Together for Hope


Together for Hope Black Belt is a network of individuals and organizations in rural counties of persistent poverty in the Black Belt Region that have committed to work within their communities on four priorities of hope, education, health and nutrition, housing and environment and social enterprise. The Black Belt Region of Together for Hope consists of rural persistent poverty counties in Alabama, Georgia, Florida, South Carolina, North Carolina, and Virginia. There are 82 counties of persistent rural poverty within these states. Forty-two of those counties are in Georgia. The Black Belt is the second largest region of persistent rural poverty in the United States. Together for Hope Black Belt adheres to the Asset-Based Community Development model in order to identify and uplift the strengths that already reside in a community.

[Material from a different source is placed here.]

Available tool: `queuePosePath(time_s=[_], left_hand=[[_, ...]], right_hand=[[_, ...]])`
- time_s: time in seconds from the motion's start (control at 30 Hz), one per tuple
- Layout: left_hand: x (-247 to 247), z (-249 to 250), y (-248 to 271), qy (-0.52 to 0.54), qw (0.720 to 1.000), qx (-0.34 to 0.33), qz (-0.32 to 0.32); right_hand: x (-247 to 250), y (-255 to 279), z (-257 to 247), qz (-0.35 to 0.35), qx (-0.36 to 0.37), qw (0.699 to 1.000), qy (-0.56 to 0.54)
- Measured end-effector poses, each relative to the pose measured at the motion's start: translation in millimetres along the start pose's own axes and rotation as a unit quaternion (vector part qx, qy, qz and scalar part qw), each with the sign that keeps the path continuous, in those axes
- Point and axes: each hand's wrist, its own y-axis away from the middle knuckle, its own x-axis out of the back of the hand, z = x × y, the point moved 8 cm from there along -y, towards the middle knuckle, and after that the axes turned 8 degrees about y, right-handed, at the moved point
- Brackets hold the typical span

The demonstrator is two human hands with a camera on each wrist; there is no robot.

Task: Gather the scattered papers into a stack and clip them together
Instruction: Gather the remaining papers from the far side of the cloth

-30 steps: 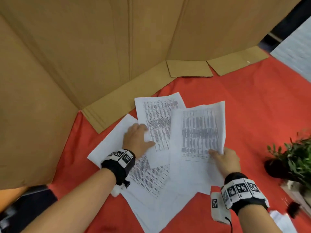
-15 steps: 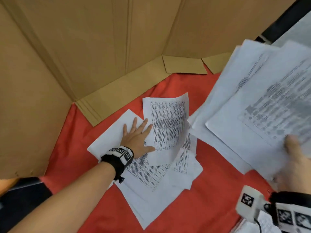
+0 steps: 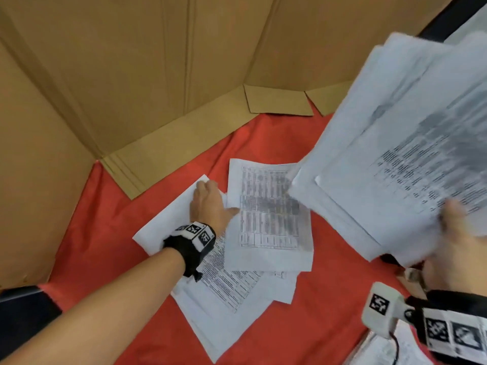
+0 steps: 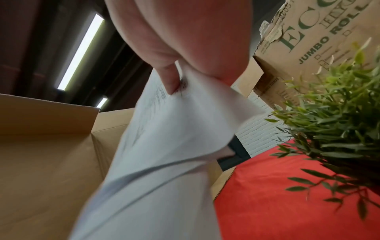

We deeply believe that when communities come together to identify and build upon their strengths that relate to the four priorities of hope, doors are opened to stronger community relationships and shared priorities pave a common path toward the alleviation of endemic poverty.

What is the Back Belt?

The Black Belt used to be known as the Cotton Belt because its economy was initially based on cotton plantations, but it was later renamed the Black Belt after the rich fertile soil that runs throughout the region. The Black Belt region has historically ranked toward the bottom of American regions in terms of quality of life indicators such as high poverty rates, low to median incomes, high mortality rates and unemployment rates, and low educational levels. Transportation routes have historically been inadequate in this region as well. The population of the Black Belt is largely African American and carries a rich culture that has made many notable contributions to the arts and sciences.